Maturity functions are used to calculate the rate of reaction (as a function of temperature) during cement hydration and track the evolution of concrete maturity over time. Maturity and equivalent age are generally interchangeable terms, both used to express the degree of hydration of cement. Maturity can then in turn be used to calculate the compressive strength of concrete, using the strength-maturity relationship (this is covered in more detail in the article “Curve fitting process and functions”).
ConcreteDNA is capable of using any maturity function to calculate the equivalent age of concrete over time. At present, 3 functions are available via ConcreteDNA (Nurse-Saul, Arrhenius & Sadgrove).
The Nurse-Saul function is one of the most commonly used maturity functions. It was first published in the UK in 1951 but is still in widespread use today, particularly in the US. It is one of two maturity functions listed in ASTM C1074 (Standard Practice for Estimating Concrete Strength by the Maturity Method). The parameter “datum temperature” is the theoretical temperature below which concrete ceases to gain maturity. This is often set as 0°C or -10°C, although a procedure to determine this experimentally is included in ASTM C1074 Appendix X1.2. Sometimes the Nurse-Saul function is used to express maturity as temperature-time factor (in units of °C.hours or similar) although this has generally been superseded by the concept of equivalent age now which uses different units.

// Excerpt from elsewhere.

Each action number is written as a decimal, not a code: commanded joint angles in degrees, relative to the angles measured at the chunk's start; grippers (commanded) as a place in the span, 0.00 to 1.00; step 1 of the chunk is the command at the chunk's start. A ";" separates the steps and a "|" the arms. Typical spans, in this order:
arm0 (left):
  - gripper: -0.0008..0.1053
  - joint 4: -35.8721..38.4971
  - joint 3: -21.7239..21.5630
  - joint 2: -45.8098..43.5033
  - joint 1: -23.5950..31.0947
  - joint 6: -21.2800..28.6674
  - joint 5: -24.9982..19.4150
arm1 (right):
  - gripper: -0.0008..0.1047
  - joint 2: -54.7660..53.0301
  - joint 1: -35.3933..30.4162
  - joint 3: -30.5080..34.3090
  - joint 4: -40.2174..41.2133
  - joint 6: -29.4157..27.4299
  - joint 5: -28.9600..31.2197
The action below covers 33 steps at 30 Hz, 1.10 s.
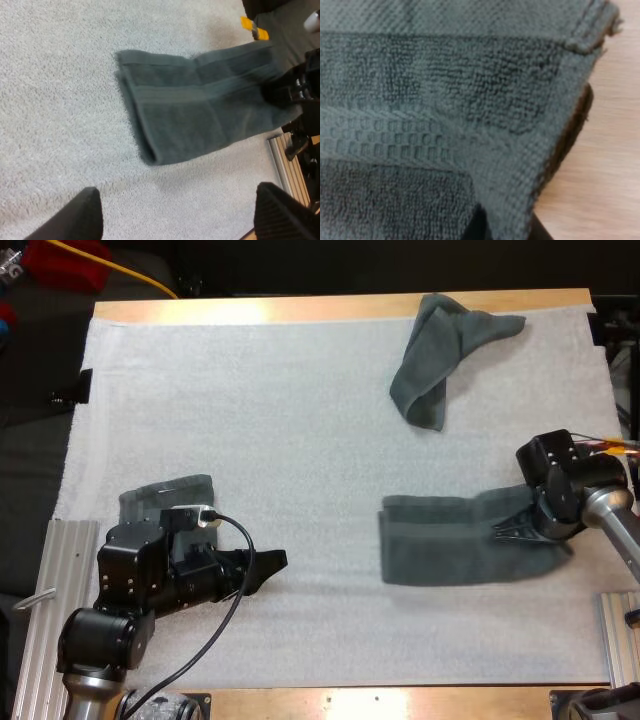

The Arrhenius function was first published in 1977 by Freiesleben Hansen and Pedersen. It addresses one of the limitations of the Nurse-Saul function, by specifying the relationship between concrete temperature and the rate of reaction as non-linear. It also has a parameter known as “apparent activation energy” which represents the temperature sensitivity of the hydration reaction. Mixes with a high activation energy (such as mixes containing a high proportion of GGBS) react much slower in cool conditions and, conversely, much faster in warmer conditions. Mixes with a lower activation energy will not slow down so much in cool conditions but, conversely, will not accelerate as much in warm conditions. ASTM C1074 states that values of between 38,000J/mol and 45,000J/mol are commonly reported, but this can vary, particularly for mixes containing a proportion of supplementary cementitious materials such as GGBS or PFA. A procedure to determine this experimentally is included in ASTM C1074 Appendix X1.2
In 1971, the Weaver-Sadgrove function (more commonly referred to as the Sadgrove function) was published. It is a commonly used function in the UK, but is not referred to in ASTM C1074. Similarly to the Arrhenius function, the Sadgrove function aims to address the main shortcoming of Nurse-Saul function (ie. the linear relationship between temperature and maturity). Unlike the Arrhenius function, it does not have an additional parameter to allow it to be adapted to the temperature sensitivity of different mixes. Certain studies have shown it to be accurate for a wide range of mixes, including mixes containing up to 70% GGBS.
NB: Equivalent age is measured as time at a reference temperature. ConcreteDNA uses the units “Hours at 20°C”. This does not affect the applicability in other countries, or the accuracy of the calculations in any way. It is not generally exposed to users either, but is used by our back-end system in the calculation of compressive strength.